Screencasting is the idea of recording your screen. It can be saved as a video
or as an animated image. It can be useful to explain things that are hard to
communicate with words.
A good example is my project panicparse,
which has a very trivial animation that made wonders to explain what the project
is about.
GitHub doesn’t support embedded videos, nor
WebM, nor SVG in their markdown, so this post
focuses on the lowest common denominator for now: good old animated
GIFs.
Recording
For recording, I used LICEcap on macOS
and WebMcam on Windows. LICEcap has the
disadvantage of recording directly into a GIF, where WebMcam saves individual
frames as PNGs so a more optimal palette can be created at the very end of the
editing process. You can also just take screenshots yourself with the OS’s
screenshot tool or shortcuts:
macOS: Shift-Command-4 then space bar. A
PNG will be saved on the desktop after a few seconds.
Windows: Alt-PrtScn then paste it
in Paint to save manually as a PNG. In practice it’s probably easier to just
use the Snipping tool.
On Linux, Alt-PrtScn tend to work, a PNG is saved in your Pictures directory.
Compressibility
The GIF format is very old and not very efficient at compression. Since it’s
limited to 256 colors, here’s a few tricks to improve the file size:
Disable subpixel font antialiasing (ClearType on Windows) before taking the
screen shots. The subpixel antialiasing causes a lot of colored pixels, which
makes compression in a 256 color palette inefficient.
If using a recording tool, record at a low frame rate, 5 fps (frames per
second) or lower to make the final frames selection easier.
Try to limit the final animation to 10 frames or lower.

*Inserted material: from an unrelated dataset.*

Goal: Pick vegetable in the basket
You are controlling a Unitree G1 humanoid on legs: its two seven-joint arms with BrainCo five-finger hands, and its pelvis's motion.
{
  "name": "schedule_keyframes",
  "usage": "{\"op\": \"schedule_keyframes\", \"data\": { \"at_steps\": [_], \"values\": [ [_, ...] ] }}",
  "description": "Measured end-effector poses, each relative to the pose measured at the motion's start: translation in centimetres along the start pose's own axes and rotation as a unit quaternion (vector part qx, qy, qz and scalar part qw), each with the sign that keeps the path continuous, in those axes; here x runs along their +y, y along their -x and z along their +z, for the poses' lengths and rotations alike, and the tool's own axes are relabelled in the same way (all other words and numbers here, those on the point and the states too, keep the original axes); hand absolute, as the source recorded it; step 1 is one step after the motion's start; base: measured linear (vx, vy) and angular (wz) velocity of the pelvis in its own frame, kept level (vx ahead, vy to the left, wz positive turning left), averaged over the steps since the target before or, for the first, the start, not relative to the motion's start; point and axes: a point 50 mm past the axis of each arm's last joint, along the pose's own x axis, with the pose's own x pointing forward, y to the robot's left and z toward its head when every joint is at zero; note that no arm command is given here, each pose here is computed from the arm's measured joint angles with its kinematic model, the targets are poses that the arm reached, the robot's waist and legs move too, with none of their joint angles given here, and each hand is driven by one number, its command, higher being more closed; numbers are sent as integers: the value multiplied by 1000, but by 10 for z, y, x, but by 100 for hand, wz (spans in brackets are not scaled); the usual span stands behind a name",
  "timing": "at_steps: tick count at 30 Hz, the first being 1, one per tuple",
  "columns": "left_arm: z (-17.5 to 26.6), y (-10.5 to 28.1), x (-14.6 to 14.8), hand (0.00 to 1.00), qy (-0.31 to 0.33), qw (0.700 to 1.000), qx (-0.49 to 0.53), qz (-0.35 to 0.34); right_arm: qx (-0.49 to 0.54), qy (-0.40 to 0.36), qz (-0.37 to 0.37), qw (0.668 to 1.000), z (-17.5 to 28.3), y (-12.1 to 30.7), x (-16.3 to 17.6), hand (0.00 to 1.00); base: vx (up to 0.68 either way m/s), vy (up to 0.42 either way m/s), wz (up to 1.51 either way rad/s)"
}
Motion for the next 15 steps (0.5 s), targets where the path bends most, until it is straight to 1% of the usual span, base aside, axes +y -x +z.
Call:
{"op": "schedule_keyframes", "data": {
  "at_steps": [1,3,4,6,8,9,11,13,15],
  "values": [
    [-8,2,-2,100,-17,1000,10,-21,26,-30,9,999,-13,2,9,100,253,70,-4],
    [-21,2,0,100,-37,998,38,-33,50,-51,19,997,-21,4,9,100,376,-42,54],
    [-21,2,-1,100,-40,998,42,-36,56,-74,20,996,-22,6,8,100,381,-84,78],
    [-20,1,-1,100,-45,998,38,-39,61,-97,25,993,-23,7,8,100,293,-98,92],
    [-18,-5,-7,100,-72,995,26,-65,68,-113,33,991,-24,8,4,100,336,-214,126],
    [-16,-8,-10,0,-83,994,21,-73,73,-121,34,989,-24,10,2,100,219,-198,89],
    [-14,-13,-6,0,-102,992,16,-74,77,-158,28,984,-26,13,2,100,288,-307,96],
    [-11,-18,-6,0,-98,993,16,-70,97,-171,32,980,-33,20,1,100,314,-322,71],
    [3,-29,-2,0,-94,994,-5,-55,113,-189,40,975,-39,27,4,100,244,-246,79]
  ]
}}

Limit the image width, let’s say 800 pixels or lower.
Avoid recording fade-in/out animations. Record slowly, then discard any frame
containing a graphical animation. Semi-transparent layers can’t be compressed
efficiently.
Editing
I do the post-editing with GIMP. There are many tutorials on
the net. In short, name the image layers “foo (1000 ms)” where the “1000ms”
value in the layer label is the duration this frame should be shown.
If loading a GIF:
“Open…” the image. You’ll see many layers.
Use Filters / Animation / Unoptimize to recreate all
the full frames. This makes editing easier.
Else if loading individual frames:
Open…" the first frame.
Use “Open As Layer…” for the remaining frames.
It’s easy to reorder frames in the Layers panel.
Do your edits.
Remove mouse cursor or unneeded changes between frames. This will improve
the compression ratio.
If you add text, disable anti-aliasing.
If you loaded individual frames:
Use Image / Mode / Indexed to use Generate optimum palette with no
dithering. Doing this at the very end will result in a better optimized
palette.
Recompress the layers with Filters / Animation / Optimize (for GIF). You’ll
see the layers become garbled, as only the difference between frames is kept.
“Export As…” and manually type the “.gif” extension.